Lensing the law a helping hand!

… and saving a bloody lot of time and money!

As mentioned more or less weekly in recent times, the longest chapter in my upcoming and latest loss-leading book (below) will be Waiting for the Axe to Fall.

It’s now two months on since the learned, fair, just and totally professional District Court judge hearing my appeal against a Magistrate’s Court conviction for speeding in a school zone declared that his judgement wouldn’t take long and he’d hand down his decision in a few days, certainly no later than Friday April 17, four days after the appeal hearing just the Monday before, April 13.

So here is my draft of another section under that forever-expanding Waiting for the Axe to Fall…. chapter. My print costs grow by the week!

4.30pm Friday 12 June 2026

Reposition the camera and everything will be FINE!

The District Court registry has just closed for another week, marking a full eight weeks since the District Court appeal judge said that he would give his reasons for dismissing my appeal. Yes, I’m still the glass-half empty sort of imbecile who thought taking on the well-oiled and ruthless machinery of the judicial state was a good idea.

Thought this milestone might be the time to let you all know of some wise – well, I thought it was wise! – advice I gave the judge and the chap for the state’s top cop beside me at the start of the appeal hearing back in early April.

To get things started, have another captain’s at the image above …

Bur before I do. Seeing this whole thing is probably very unusual in that I am sharing this judicial journey of mine online as I share drafts of my pending loss-leading book online. And I want to make it perfectly clear that I believe that uploading material to the court of public opinion is not meant – and won’t – sway His Honour from doing his very, very, best to ensure justice is done in what’s turned out to be a remarkably interesting case. I have no desire to affect his deliberations in any way. Indeed, I think it would be insulting to even consider His Honour could be swayed by draft sections such as this one.

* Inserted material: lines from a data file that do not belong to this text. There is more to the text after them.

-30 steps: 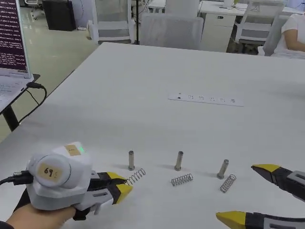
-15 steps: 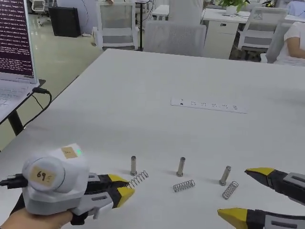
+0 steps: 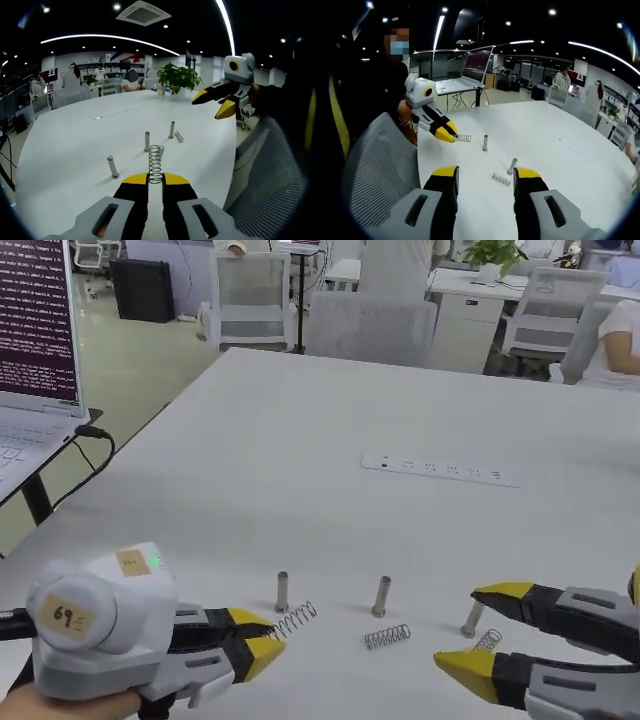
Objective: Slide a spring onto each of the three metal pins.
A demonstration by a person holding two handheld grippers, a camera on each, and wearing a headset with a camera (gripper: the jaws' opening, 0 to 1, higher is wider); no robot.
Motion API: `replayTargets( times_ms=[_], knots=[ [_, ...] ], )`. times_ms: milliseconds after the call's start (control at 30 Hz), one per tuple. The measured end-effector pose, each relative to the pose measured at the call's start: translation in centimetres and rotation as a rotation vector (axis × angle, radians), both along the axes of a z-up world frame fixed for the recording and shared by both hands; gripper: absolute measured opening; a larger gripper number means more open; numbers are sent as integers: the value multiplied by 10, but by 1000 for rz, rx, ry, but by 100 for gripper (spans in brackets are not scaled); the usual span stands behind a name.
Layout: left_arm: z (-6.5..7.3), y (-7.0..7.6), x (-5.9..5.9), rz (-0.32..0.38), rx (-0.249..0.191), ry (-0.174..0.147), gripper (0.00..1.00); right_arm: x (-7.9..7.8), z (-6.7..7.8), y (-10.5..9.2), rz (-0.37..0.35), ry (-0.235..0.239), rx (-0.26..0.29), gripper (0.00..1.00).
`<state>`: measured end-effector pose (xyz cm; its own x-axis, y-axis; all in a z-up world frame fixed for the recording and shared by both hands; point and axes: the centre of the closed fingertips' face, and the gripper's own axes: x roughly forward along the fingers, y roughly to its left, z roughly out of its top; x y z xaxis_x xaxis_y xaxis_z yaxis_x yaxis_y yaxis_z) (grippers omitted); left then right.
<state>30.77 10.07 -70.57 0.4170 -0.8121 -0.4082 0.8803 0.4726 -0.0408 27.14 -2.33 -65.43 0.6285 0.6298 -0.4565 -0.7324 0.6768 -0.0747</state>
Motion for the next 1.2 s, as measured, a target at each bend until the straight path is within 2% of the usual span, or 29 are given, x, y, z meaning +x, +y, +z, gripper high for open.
replayTargets(
  times_ms=[233,400,533,667,900,1200],
  knots=[
    [6,-5,-8,-41,-6,-8,2,2,2,14,56,5,-9,35],
    [12,-8,-14,-65,-19,-16,2,2,6,22,84,9,15,32],
    [17,-11,-20,-90,-24,-23,2,2,5,30,114,11,3,32],
    [22,-15,-26,-113,-35,-29,2,0,8,35,138,14,23,32],
    [29,-18,-31,-140,-46,-44,2,-6,8,46,192,40,30,31],
    [36,-25,-45,-218,-52,-52,2,-12,4,61,269,68,33,30]
  ],
)
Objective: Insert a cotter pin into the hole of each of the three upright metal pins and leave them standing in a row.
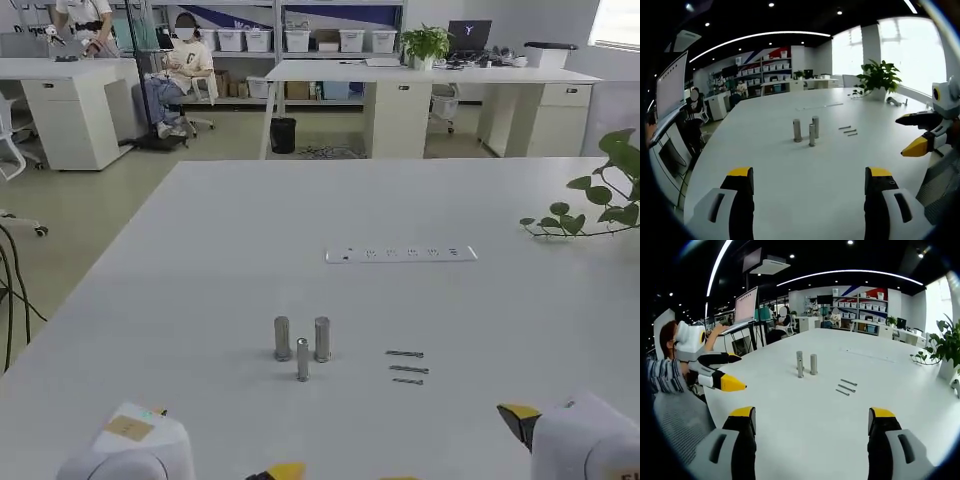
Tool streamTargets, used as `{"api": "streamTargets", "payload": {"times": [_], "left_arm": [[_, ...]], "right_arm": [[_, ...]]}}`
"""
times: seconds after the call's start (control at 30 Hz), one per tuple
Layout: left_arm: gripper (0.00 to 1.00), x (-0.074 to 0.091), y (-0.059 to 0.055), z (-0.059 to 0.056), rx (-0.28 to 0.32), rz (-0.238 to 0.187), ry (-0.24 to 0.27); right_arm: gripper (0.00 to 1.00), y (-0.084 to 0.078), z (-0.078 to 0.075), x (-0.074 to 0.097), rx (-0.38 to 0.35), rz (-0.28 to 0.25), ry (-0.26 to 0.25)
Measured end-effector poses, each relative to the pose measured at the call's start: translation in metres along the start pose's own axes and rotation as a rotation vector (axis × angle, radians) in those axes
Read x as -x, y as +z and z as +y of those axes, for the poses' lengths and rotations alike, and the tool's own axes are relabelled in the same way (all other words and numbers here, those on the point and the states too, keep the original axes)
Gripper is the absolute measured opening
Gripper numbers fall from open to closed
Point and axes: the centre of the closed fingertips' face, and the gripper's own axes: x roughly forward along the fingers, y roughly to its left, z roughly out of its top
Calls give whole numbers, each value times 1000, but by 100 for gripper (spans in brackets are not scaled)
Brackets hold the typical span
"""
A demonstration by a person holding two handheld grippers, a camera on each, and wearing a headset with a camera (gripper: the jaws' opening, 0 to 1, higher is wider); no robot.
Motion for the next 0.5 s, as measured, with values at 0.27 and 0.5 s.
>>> {"api": "streamTargets", "payload": {"times": [0.27, 0.5], "left_arm": [[89, 0, 0, 0, -3, 1, -2], [86, -7, 4, -3, -24, 1, -22]], "right_arm": [[91, 1, 0, 1, -2, -5, 0], [89, 4, -2, 3, -28, -14, 2]]}}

So here’s what I told the appeal court way back when. And I didn’t even mention that I was regarded as a very competent multiskilled reporter/photographer in my first journo job at Queensland Country Life. Took some great photos at country shows and on farms whenever I remembered to take the dust cap off and load my Roli-flex with film!

I’m sure it’s not rocket surgery to tell the court that the remote camera image on the day I allegedly put private school kids in mortal danger was taken at ground level and not high up on a lightpost or some such thing.

And logic follows that it is most likely protected from public malfeasance by being inside a locked vehicle.

So here was my heart-felt suggestion: why not place the camera so it would have taken the Subie’s picture after it had passed the 40km/hr sign? I wouldn’t have even bothered checking the minutiae of the law; if I was happy that the nose of my Subie was 0.00005mm past that sign, I would have paid the fine straight away. Simples? Surely the cops have considered the option?

As we all know now, including those who have continued to turn these pages, the because I took a calculated guess and assumed it would be the only police photo (well, apart from the number plate closeup) of what happened that day to end up in the lower-court police brief, my desire to stick with the process remained strong. Simple logic again. If Water Street west only had one camera poking its lens at it that day, there’s no way a remote camera operator could swear that ALL speed signs were visible and adequate unless he or she walked the street with a notepad and a camera of their own.

I’ve made it clear at both the lower court and the appeal court that I’m battling away on behalf of all Queensland motorists because I have reacted in exactly the right way to being lied to and gaslit, bluffed and bullied in a bid to make me do the right thing and cough up. The letters from Queensland Revenue and the Remote Camera Safety Office that confirmed the camera operator’s certificate did indeed exist have driven my way forward.

And it truly has been fired up further by the Police Commissioner’s counsel at appeal arguing that the certificate never existed in the first place! I have never wavered from my view that the certificate existed then and now, and that it was falsely sworn which makes it a breach of Queensland Public Service ethical behaviour standards and possibly a criminal offence by a police employee.

All together once more: You couldn’t make this shit up!!

PS: For what it’s worth, my legal adviser AI at least once if not less than twice found there were no remote speed cameras anywhere along Water Street on one day at least. Just my luck, hey? Not picking a day like that to be puttering along Water Water street.